To the creative momentum of a sound original principle of broad applicability, Ehrlich harnessed brilliant talents: a darting intelligence linked to untrammeled imagination; compulsive industriousness; the faculty of stereognostically visualizing benzene rings and structural chemical formulas; technical ingenuity and punctiliousness, and unique virtuosity in “test-tube” chemistry; the capacity to direct several lines of research simultaneously, through a system of daily “blocks” carrying written instructions to every co-worker; and the foresight to abandon paths that were unpromising. An autodidact, he was nobody’s disciple. His gift for coining words, phrases, and metaphors enriched the common vocabulary of science. Ehrlich conversed and lectured in German only, but he could read English and French and perused relevant scientific publications avidly and rapidly (reading “diagonally”). His tastes in general literature aspired no higher than Conan Doyle and he lacked feeling for art, but he was refreshed by simple music.

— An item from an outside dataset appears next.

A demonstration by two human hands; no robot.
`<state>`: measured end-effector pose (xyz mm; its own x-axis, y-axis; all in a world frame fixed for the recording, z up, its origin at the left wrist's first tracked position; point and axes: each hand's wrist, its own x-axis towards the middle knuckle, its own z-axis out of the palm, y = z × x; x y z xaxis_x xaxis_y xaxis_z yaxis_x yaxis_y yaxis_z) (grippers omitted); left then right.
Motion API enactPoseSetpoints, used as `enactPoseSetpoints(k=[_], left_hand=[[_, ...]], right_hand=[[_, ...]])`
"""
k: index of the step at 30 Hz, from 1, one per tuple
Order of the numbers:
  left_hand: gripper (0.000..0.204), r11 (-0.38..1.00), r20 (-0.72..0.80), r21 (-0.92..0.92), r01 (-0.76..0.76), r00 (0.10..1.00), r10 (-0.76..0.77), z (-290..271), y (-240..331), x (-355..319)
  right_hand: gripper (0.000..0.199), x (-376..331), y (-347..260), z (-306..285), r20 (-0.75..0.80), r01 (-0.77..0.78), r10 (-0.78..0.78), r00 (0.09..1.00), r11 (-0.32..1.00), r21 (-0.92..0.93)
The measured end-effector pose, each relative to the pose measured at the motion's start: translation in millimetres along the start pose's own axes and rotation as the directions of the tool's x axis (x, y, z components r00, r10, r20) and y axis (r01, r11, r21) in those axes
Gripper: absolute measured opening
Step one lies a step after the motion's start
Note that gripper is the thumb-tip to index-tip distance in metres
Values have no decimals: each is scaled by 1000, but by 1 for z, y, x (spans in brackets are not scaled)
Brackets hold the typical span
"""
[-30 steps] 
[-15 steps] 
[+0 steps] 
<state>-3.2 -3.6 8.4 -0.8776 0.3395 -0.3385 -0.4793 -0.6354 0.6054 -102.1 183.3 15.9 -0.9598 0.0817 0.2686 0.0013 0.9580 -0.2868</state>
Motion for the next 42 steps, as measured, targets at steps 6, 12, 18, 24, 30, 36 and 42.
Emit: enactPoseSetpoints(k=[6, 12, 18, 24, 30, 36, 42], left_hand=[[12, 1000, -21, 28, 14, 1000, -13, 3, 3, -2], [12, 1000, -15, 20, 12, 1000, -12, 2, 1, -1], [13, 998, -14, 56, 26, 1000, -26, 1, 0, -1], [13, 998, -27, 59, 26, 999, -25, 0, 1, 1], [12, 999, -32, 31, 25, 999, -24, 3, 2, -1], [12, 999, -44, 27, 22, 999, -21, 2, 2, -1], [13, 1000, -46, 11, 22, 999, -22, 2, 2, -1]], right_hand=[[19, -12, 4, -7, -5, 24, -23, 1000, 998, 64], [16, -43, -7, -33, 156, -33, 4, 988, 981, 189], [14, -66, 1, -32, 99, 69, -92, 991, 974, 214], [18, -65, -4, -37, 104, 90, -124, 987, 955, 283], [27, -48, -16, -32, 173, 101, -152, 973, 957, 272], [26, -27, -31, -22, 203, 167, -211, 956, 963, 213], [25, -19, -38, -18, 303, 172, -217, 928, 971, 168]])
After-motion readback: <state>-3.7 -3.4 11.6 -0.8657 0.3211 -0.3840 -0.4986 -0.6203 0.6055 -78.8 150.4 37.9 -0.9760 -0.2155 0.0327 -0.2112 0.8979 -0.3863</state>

By nature Ehrlich was enthusiastic, good-humored, at times even bantering; but meanness, unfair criticism, or false claims to priority aroused fierce indignation. Although genuinely modest, he knew the importance of his work. He never lobbied for his own ends, was devoid of mercenary instinct, and was completely honorable in all his dealings. Lovably loyal to his family and countless friends, he was the very embodiment of minor eccentricity and true genius. As Sir Robert Muir wrote, “Ehrlich must be with the greatest, however small that company may be.”